- [Prompt]
In the entries below, find the line with "Indicate the grey" and print exactly every line from there up to and including the line with "Indicate the scissors", with no other lines.
______________________________
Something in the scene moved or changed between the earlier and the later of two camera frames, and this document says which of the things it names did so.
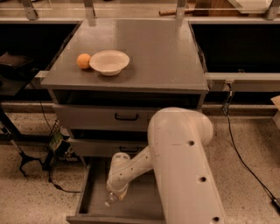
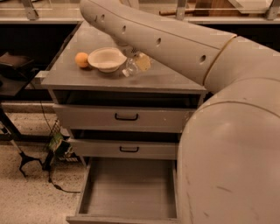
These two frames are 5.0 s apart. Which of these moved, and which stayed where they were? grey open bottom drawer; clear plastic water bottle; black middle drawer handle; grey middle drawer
Moved: clear plastic water bottle
Stayed: black middle drawer handle; grey middle drawer; grey open bottom drawer
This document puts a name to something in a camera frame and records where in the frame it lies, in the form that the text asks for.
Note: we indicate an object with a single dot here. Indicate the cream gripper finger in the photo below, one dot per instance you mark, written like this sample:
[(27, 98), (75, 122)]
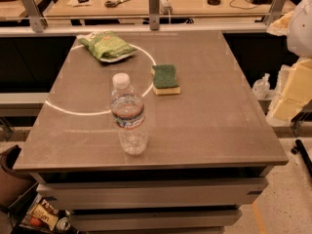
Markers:
[(280, 26), (293, 91)]

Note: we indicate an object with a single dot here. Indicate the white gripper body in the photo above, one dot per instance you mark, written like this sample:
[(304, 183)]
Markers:
[(300, 29)]

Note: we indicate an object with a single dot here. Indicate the clear plastic water bottle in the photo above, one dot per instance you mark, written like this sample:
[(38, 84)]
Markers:
[(127, 109)]

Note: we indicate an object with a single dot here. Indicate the small clear spray bottle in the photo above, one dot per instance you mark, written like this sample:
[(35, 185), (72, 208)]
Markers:
[(261, 87)]

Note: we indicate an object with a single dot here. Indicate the black pole on floor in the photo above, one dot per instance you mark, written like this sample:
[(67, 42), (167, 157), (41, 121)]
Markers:
[(300, 148)]

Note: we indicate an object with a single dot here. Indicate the green yellow sponge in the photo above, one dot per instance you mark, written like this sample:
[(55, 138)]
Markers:
[(164, 80)]

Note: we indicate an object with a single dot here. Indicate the grey drawer cabinet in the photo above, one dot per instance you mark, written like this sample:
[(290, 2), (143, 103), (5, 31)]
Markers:
[(154, 205)]

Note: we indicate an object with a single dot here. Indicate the green chip bag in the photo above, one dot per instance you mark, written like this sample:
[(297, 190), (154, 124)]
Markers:
[(106, 46)]

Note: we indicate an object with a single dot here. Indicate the scissors on back desk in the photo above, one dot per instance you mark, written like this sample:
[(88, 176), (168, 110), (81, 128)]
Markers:
[(114, 4)]

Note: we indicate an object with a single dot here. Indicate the snack box on floor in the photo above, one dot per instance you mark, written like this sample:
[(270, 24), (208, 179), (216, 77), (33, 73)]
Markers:
[(46, 213)]

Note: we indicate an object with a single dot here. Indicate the brown trash bin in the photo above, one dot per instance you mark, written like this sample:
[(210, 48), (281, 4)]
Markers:
[(12, 183)]

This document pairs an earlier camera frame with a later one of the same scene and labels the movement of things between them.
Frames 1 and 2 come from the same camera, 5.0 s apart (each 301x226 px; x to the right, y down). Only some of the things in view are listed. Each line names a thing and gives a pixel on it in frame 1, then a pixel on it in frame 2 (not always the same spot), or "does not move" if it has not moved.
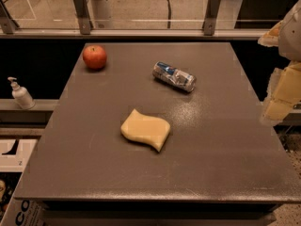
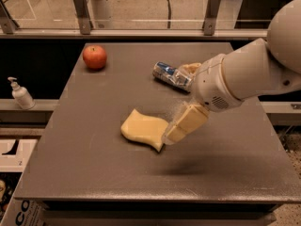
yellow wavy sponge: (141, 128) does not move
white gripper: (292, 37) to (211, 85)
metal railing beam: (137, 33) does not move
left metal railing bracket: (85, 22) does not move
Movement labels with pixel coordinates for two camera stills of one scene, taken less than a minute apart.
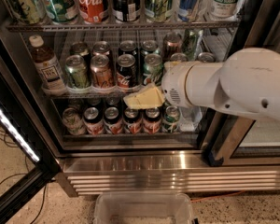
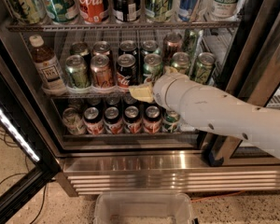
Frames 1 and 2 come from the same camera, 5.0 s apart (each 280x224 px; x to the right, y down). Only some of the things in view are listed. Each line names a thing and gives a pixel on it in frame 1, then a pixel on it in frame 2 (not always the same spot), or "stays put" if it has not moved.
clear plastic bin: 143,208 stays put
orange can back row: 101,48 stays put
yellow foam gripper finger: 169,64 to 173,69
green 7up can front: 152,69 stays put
______________________________
- [Response]
Note: we indicate an object with a single dot here. Indicate the grey drawer cabinet in the photo above, one dot per instance you mark, written like this sample:
[(290, 2), (143, 103), (5, 31)]
Markers:
[(154, 205)]

Note: we indicate an object with a single dot here. Indicate the green chip bag in the photo above, one dot per instance you mark, written like this sample:
[(297, 190), (154, 124)]
Markers:
[(106, 46)]

Note: we indicate an object with a single dot here. Indicate the scissors on back desk in the photo above, one dot per instance you mark, written like this sample:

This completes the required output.